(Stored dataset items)
○ ○ ○ ○ ○ ○ ○

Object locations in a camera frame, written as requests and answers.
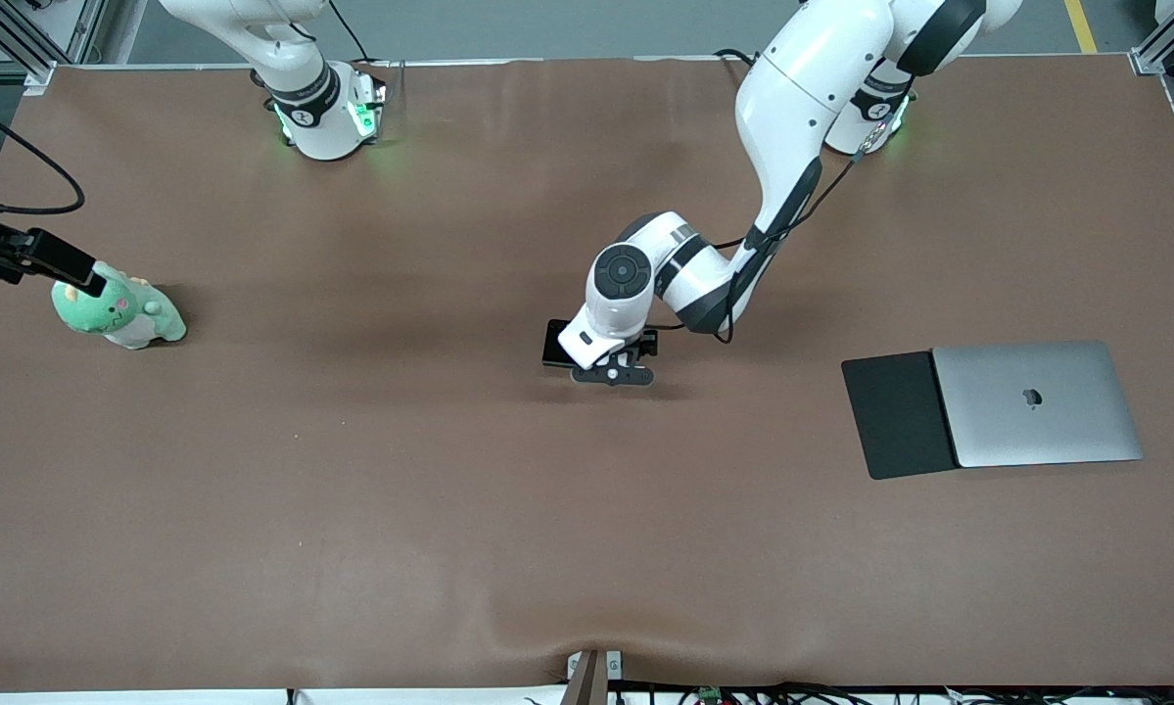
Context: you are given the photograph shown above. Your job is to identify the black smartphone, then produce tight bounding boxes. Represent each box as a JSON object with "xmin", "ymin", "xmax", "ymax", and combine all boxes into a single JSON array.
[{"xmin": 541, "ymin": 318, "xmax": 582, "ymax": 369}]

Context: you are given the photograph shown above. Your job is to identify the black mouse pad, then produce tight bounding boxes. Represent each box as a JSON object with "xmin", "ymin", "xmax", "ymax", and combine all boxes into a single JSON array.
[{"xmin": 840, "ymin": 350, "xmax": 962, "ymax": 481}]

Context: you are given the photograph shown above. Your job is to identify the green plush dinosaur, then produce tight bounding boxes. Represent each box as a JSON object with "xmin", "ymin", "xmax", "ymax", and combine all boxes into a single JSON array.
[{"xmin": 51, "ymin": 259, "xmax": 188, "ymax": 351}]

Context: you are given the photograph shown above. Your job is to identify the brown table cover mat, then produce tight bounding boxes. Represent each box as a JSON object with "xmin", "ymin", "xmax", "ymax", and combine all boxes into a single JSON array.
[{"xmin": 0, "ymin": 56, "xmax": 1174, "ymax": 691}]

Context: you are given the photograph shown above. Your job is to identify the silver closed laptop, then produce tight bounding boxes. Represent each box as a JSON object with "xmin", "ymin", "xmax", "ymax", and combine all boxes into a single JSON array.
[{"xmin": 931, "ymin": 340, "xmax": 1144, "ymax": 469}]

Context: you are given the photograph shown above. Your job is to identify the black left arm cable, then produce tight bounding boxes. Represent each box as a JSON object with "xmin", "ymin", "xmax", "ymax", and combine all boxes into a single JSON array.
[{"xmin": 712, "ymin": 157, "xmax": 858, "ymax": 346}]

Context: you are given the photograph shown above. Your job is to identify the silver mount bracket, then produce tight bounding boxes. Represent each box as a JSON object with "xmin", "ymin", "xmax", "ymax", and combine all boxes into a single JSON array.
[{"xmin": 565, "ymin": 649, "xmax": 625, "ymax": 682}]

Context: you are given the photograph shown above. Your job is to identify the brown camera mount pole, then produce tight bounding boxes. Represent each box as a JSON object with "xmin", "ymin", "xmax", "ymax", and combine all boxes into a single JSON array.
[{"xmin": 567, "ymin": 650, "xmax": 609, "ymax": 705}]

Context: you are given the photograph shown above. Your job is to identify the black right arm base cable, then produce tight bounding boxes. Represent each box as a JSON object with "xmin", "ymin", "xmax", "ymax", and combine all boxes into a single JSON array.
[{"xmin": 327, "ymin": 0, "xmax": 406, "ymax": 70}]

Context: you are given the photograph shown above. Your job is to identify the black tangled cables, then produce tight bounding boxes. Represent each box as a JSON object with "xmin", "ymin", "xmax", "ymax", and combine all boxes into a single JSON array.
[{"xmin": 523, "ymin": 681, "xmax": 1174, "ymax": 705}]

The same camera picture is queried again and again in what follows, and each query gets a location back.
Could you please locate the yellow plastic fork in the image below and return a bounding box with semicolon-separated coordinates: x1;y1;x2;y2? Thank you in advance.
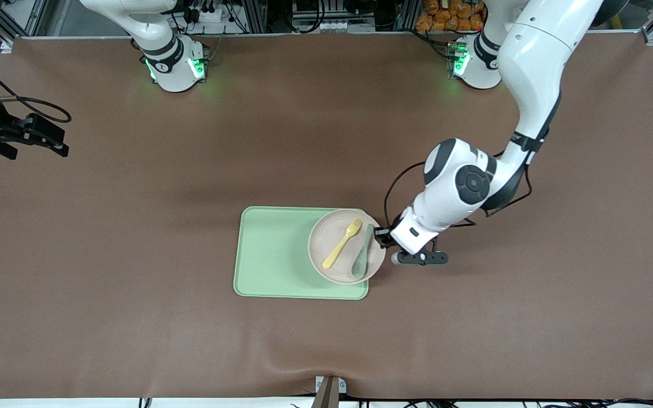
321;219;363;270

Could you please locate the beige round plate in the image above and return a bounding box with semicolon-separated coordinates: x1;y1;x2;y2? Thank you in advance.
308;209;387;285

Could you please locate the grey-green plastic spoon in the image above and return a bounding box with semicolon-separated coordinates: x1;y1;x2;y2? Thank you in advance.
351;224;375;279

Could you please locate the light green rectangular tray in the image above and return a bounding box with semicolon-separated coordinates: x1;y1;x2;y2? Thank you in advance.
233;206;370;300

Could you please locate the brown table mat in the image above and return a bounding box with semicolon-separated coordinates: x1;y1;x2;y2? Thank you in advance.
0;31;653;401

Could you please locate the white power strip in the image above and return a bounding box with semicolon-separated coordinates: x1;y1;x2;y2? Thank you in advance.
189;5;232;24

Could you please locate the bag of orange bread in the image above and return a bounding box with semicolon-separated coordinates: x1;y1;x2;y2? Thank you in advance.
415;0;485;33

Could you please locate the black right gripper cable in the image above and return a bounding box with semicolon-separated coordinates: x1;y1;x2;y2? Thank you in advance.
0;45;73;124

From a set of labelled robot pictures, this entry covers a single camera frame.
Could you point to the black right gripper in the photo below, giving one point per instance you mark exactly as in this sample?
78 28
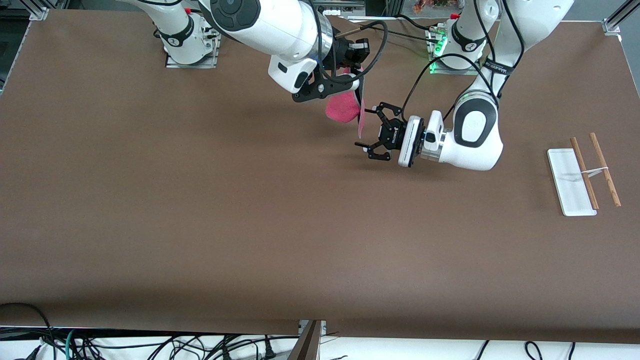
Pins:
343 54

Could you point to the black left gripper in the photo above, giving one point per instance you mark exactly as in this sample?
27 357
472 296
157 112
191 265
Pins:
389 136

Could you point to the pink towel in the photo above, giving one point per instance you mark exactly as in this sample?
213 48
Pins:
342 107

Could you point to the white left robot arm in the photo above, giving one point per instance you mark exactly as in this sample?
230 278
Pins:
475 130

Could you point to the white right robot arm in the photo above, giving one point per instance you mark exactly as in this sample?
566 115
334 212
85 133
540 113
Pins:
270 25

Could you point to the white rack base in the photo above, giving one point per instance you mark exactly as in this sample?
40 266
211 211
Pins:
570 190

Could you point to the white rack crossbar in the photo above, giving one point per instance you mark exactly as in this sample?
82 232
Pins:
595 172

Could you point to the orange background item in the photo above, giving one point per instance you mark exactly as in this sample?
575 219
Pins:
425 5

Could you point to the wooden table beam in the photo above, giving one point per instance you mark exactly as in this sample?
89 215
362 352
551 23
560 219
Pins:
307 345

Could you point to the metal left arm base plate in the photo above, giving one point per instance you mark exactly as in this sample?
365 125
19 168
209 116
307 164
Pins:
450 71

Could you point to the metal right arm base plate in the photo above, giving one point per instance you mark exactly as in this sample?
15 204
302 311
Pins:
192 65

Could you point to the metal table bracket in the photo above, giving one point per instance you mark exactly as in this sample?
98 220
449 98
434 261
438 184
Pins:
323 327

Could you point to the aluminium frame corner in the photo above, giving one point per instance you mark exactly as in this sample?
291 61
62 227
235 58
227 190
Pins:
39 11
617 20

○ ○ ○ ○ ○ ○ ○

Take every line above carrying "robot" and return it.

From a set of labelled robot pictures, this entry covers a single camera frame.
Could you point to the white left robot arm in the photo above, giving one point per instance you mark exactly as in this sample?
Could you point to the white right robot arm in the photo above, giving one point per instance you mark exactly as in this sample?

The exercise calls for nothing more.